An American diplomat in Tanzania during the Cold War confronts her moral reservations about big-game poaching in this historical novel.
Diana Forrest returns to diplomatic work after an extended hiatus. She left her previous post to marry a "hot shot foreign correspondent," but the relationship ultimately failed. She accepts a new job as a foreign service officer at the U.S. Embassy in Tanzania, which, during this era, amounts to engaging in a battle with Soviet operatives to disseminate successful political narratives among the locals. But her attention is also gripped by the feral world of safaris and of a savanna full of volatile predators—it's a world that both terrifies and excites her and one that novelist Sharpe (Undertow, 2014, etc.) stirringly depicts. Andrew, her subordinate at work, is a veteran tour guide and gives Diana her first experience with the Tanzanian wild. But he's also an enthusiastic hunter, and she wrestles with her misgivings about the recreational slaughter of animals. At one point, she reports her moral dilemma to a friend when Andrew asks her to drive on one of his expeditions: "I don't know what to do. My conscience resists. Yet, driving or not, I'll be eating the bush meat, so what's the difference?" It turns out that big-game poaching, especially for ivory to be sold on the black market, is ubiquitous, and she suspects that Andrew may be involved in a smuggling operation. The situation becomes even more complicated as a romantic relationship flowers between them.

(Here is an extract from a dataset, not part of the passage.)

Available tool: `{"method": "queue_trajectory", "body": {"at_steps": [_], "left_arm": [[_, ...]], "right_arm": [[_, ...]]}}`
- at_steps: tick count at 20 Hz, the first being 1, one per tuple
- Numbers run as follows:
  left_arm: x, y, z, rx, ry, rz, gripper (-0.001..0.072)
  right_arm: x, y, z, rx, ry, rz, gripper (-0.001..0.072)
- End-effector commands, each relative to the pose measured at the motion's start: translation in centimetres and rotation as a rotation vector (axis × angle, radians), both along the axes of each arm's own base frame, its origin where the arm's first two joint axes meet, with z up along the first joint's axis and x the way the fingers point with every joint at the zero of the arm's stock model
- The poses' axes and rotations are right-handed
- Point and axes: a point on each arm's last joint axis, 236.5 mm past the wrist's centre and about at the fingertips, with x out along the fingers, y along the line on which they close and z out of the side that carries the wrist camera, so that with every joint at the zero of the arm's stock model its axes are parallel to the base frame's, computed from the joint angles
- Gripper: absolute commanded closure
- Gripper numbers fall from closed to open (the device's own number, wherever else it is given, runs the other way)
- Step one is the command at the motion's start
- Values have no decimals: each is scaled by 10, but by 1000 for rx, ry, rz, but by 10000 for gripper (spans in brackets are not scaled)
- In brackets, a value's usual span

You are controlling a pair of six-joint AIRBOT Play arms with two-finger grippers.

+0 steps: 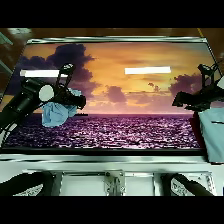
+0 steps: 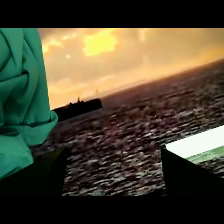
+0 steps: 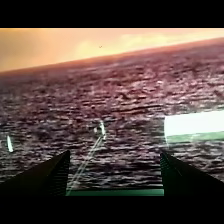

Sharpe deftly braids together two interlocking storylines that deal, respectively, with the ungovernable Tanzanian bush and the tangled world of political bureaucracy. The author writes from a deep reserve of personal experience—like the book's protagonist, she was an foreign service officer in Tanzania—and that knowledge endows the narrative with a sense of authenticity. The diplomatic storyline provides readers with an engrossing look into the world of strategic misinformation; for example, the Soviets are said to have once spread propaganda that the AIDS virus was created in a laboratory in Maryland. Also, Sharpe's buoyant, cheeky prose memorably captures Diana's illicit relationship with Andrew, who's not only a colleague, but a married man: "We managed like lovers in a French farce, exercising extreme vigilance to avoid comical hallway encounters with people we knew—the complication being that, between us, we knew most every one at the conference." Diana is revealed as an intriguing mix of contradictions—a savvy political operative who's also romantic and who's fiercely independent but achingly lonely. Diana is also clearly taken by Andrew; at one point, she fretfully wonders if she's "become a Cold-War propagandist in bed with petty poachers." The story's most tantalizing element is its moral aspect, as it interrogates the defensibility of hunting amoral beasts with great nuance without a hint of dogmatic proselytizing. Overall, this is a thoughtful, provocative tale that, in the spirit of Iris Murdoch's work, raises urgent questions while also resisting facile answers.
A shrewdly written and intellectually arousing tale.